● Aim of the exercise
Print out the full listing, exactly.

● Given data

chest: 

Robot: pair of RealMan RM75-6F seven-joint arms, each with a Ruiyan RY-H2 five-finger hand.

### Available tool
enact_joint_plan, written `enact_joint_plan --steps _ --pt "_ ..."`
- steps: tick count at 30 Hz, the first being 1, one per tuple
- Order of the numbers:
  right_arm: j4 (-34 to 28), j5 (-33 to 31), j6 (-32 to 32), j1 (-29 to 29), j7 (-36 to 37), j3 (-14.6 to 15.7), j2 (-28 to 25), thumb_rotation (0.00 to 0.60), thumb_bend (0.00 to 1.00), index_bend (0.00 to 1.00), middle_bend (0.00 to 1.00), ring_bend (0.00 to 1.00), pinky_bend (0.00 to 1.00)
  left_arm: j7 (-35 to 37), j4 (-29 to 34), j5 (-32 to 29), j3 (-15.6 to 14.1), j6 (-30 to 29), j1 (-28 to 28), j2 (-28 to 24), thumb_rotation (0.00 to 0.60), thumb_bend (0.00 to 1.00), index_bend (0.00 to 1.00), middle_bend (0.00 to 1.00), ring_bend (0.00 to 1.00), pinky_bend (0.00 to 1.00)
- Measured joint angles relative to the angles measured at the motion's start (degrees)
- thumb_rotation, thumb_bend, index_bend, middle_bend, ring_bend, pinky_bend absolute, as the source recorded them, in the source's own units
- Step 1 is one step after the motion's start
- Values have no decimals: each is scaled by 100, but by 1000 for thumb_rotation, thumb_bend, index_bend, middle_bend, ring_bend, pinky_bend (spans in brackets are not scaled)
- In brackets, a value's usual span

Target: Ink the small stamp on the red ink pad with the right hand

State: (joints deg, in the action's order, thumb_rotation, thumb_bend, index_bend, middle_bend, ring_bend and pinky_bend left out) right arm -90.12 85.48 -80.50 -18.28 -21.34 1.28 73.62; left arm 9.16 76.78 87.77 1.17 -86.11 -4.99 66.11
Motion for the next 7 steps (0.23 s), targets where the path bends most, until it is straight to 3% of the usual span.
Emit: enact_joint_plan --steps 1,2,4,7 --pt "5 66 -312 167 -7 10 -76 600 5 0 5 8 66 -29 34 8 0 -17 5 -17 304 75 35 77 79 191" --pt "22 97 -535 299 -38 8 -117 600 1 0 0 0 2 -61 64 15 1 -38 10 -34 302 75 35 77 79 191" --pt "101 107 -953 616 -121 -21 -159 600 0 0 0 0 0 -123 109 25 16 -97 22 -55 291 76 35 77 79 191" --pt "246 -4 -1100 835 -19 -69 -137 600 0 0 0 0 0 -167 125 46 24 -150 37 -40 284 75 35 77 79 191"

● Answer to this problem
chest: 

Robot: pair of RealMan RM75-6F seven-joint arms, each with a Ruiyan RY-H2 five-finger hand.

### Available tool
enact_joint_plan, written `enact_joint_plan --steps _ --pt "_ ..."`
- steps: tick count at 30 Hz, the first being 1, one per tuple
- Order of the numbers:
  right_arm: j4 (-34 to 28), j5 (-33 to 31), j6 (-32 to 32), j1 (-29 to 29), j7 (-36 to 37), j3 (-14.6 to 15.7), j2 (-28 to 25), thumb_rotation (0.00 to 0.60), thumb_bend (0.00 to 1.00), index_bend (0.00 to 1.00), middle_bend (0.00 to 1.00), ring_bend (0.00 to 1.00), pinky_bend (0.00 to 1.00)
  left_arm: j7 (-35 to 37), j4 (-29 to 34), j5 (-32 to 29), j3 (-15.6 to 14.1), j6 (-30 to 29), j1 (-28 to 28), j2 (-28 to 24), thumb_rotation (0.00 to 0.60), thumb_bend (0.00 to 1.00), index_bend (0.00 to 1.00), middle_bend (0.00 to 1.00), ring_bend (0.00 to 1.00), pinky_bend (0.00 to 1.00)
- Measured joint angles relative to the angles measured at the motion's start (degrees)
- thumb_rotation, thumb_bend, index_bend, middle_bend, ring_bend, pinky_bend absolute, as the source recorded them, in the source's own units
- Step 1 is one step after the motion's start
- Values have no decimals: each is scaled by 100, but by 1000 for thumb_rotation, thumb_bend, index_bend, middle_bend, ring_bend, pinky_bend (spans in brackets are not scaled)
- In brackets, a value's usual span

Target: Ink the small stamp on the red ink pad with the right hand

State: (joints deg, in the action's order, thumb_rotation, thumb_bend, index_bend, middle_bend, ring_bend and pinky_bend left out) right arm -90.12 85.48 -80.50 -18.28 -21.34 1.28 73.62; left arm 9.16 76.78 87.77 1.17 -86.11 -4.99 66.11
Motion for the next 7 steps (0.23 s), targets where the path bends most, until it is straight to 3% of the usual span.
Emit: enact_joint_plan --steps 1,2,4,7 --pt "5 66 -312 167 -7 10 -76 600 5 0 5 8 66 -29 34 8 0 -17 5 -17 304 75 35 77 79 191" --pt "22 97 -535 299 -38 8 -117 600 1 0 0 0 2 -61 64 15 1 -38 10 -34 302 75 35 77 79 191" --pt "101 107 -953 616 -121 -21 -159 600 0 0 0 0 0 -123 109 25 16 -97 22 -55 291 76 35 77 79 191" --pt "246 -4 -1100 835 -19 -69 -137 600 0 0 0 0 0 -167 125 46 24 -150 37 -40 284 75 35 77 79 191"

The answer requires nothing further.